In a 2019 season where the Cougars have struggled to keep up with opponents on offense and defense, special teams have shined.
“These units have experienced some success this year,” Gideon said. “We found the end zone a few times on coverage units, we’ve got our hands on some balls and we’ve garnered some pretty good net yardage on punt.”
Roy and his right leg brought much of the success.
After breaking a nearly 71-year-old school record with a 54-yard punt average against Cincinnati, Roy earned praise from head coach Dana Holgorsen.
“Dane is our best player,” he said after the loss. “He’s as good as I’ve been around.”
The Aussie has continued putting up impressive numbers since, averaging 47-plus yards in games against UConn, UCF and Memphis.
Of his 16 punts over the three matchups, seven were downed inside the 20, six went for at least 50 yards and none resulted in touchbacks.
Witherspoon has also performed well this season. In Houston’s win over Prairie View A&M, the Moore, Oklahoma native booted a career-high three field goals.
He has since matched it thrice, first against the Tulane Green Wave and twice more against the Mustangs and the Knights.
“He doesn’t get too high, and he doesn’t get too low,” Gideon said. “That’s what allows him to experience the consistency he has this season.”
As for Wildberger, his name does not come up in media coverage of the Cougars, and that’s a positive for Gideon because “that means he’s doing his job.”

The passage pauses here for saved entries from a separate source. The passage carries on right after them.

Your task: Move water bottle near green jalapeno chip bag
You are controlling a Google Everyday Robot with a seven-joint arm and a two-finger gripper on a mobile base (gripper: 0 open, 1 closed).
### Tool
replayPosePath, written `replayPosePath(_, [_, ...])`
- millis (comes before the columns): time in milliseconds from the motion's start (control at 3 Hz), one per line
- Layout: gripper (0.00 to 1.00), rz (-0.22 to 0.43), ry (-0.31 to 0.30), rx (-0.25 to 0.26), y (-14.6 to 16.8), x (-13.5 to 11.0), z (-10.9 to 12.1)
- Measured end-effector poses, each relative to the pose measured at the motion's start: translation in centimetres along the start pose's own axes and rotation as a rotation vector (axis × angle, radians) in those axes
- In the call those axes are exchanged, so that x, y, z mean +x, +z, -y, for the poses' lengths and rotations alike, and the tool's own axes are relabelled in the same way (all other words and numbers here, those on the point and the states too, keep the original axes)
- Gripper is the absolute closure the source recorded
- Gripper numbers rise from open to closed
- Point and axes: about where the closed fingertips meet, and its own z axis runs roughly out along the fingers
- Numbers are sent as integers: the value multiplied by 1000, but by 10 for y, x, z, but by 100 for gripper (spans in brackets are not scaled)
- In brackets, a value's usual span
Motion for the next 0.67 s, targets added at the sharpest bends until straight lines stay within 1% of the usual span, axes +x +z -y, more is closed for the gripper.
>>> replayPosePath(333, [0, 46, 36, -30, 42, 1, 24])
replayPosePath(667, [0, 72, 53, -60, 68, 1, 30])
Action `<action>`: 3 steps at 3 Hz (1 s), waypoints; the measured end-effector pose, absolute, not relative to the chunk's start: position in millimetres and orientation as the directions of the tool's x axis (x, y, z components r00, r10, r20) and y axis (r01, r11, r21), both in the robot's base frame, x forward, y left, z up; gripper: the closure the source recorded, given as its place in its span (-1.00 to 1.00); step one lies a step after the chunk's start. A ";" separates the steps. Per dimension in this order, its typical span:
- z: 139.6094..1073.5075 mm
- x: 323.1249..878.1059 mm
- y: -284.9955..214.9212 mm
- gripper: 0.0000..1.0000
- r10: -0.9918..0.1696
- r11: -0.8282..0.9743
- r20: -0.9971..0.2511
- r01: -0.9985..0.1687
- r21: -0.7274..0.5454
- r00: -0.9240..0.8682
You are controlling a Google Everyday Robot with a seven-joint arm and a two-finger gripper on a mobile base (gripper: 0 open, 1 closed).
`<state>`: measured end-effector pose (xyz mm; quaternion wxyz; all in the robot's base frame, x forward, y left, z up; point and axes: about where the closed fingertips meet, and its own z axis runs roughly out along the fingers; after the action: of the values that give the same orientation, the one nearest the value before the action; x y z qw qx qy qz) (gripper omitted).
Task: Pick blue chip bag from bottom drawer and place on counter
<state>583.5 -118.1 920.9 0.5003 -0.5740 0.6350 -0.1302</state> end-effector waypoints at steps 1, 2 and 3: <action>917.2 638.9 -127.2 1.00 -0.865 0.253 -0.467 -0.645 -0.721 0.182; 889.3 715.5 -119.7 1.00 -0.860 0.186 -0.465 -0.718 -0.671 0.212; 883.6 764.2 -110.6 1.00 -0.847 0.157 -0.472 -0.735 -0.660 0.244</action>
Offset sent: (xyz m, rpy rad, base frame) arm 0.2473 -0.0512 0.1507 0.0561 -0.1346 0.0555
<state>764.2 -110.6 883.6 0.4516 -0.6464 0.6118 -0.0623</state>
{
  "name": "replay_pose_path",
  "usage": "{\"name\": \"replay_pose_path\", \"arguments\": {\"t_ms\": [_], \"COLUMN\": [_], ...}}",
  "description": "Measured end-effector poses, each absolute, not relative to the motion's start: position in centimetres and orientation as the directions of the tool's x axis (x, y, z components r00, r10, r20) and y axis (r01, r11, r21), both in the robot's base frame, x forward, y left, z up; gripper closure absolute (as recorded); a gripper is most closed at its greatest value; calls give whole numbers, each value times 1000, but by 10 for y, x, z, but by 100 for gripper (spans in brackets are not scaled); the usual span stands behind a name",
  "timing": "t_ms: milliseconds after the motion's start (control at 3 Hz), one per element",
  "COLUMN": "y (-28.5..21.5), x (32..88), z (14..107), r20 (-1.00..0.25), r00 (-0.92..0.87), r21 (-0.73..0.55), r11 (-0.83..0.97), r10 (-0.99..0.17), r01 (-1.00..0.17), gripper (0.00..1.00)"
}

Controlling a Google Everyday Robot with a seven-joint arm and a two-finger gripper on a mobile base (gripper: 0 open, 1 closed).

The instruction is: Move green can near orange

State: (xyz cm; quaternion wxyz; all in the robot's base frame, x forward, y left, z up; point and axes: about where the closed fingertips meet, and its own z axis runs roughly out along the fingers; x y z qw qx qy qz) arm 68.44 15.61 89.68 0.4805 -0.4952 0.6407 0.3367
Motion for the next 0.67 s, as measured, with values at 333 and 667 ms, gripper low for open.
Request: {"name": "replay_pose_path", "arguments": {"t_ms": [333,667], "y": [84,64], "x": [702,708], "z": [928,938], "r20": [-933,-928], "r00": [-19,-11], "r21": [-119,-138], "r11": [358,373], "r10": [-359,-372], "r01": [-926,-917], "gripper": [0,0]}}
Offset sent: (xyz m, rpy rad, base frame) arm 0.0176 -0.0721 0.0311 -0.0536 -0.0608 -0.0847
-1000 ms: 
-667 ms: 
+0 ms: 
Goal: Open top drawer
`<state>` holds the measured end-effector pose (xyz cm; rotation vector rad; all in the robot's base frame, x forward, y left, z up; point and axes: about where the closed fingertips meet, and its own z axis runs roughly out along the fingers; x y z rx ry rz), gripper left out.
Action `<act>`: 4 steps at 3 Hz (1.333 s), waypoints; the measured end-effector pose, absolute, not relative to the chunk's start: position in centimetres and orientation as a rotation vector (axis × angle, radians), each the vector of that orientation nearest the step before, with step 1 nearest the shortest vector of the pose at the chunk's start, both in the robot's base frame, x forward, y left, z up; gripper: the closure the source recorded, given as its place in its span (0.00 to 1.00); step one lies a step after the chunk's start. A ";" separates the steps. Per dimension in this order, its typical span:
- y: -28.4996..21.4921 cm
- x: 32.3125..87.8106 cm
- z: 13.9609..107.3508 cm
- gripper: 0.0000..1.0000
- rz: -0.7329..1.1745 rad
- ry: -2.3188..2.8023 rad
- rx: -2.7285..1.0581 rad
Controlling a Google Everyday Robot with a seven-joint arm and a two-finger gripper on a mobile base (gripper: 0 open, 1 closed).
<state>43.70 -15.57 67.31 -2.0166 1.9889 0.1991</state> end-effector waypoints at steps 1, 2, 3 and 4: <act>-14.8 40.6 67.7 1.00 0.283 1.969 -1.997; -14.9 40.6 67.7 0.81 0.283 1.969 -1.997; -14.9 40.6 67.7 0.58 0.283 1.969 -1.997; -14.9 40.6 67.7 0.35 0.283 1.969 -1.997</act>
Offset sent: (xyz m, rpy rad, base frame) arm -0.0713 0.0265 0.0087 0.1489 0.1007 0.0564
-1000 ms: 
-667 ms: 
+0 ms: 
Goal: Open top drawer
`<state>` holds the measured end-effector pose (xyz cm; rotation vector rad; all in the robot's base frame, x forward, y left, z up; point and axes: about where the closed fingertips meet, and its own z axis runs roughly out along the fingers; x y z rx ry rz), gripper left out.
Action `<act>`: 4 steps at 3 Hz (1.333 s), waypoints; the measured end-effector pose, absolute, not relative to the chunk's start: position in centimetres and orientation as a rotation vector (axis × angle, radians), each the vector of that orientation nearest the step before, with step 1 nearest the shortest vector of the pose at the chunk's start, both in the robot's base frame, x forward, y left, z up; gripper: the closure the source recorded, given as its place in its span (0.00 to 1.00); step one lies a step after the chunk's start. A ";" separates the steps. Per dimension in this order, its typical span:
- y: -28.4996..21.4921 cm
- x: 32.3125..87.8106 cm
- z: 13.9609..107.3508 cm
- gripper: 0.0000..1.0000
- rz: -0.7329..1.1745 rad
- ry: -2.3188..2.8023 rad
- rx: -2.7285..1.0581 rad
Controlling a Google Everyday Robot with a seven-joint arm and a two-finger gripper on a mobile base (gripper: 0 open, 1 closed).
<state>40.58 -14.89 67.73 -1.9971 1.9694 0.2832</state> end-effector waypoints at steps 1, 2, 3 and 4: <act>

“Nobody knows his name,” he said. “If those guys are known, it’s usually for a bad reason. If that guy goes completely unnoticed, it’s a good thing.”
One special teams member has come up more and more, however — freshman kicker Kyle Ramsey.
The Scott Street Specialists adopted Ramsey and freshman long snapper Davis Beal as their newest members.
“It helps the younger guys,” Dalton said of the role the special teams group plays for freshmen. “Being able to have that family environment where you can go and ask anything is just really helpful.”
Ramsey, a 6-foot-3-inch former soccer player, has quickly transitioned to be Houston’s main kickoff guy, a position he has excelled in so far.
“His job is to kick touchbacks,” Roy said. “When he does that, you see the emotion and energy on the sideline for him performing at his best.”
Of the 48 kickoffs Ramsey has on the year, 22 were touchbacks, which is not bad for a young leg.
For Gideon, who admits he has “lit into Kyle a couple times this season for different things,” Ramsey is a potential special teams leader.
“He welcomed the coaching and instruction,” Gideon said. “He’s not an emotional guy, which is really what I’m looking for in those specialist positions.”
With Roy, Witherspoon and the others leaving within the next year and a half, Ramsey could very well be the next to step up as head of the Scott Street Specialists.
Just like one of Roy’s punts, what goes up must come down.
The bulk of the group will separate once the academic year ends.
Wildberger and Cantu will graduate, and Roy will soon return to Australia, where he would “like to go home, get married and have a family.”
But Gideon is confident the Scott Street Specialists will remain friends.
“You can tell that they love one another,” he said. “They love being around one another, and that’s what makes that room so special.”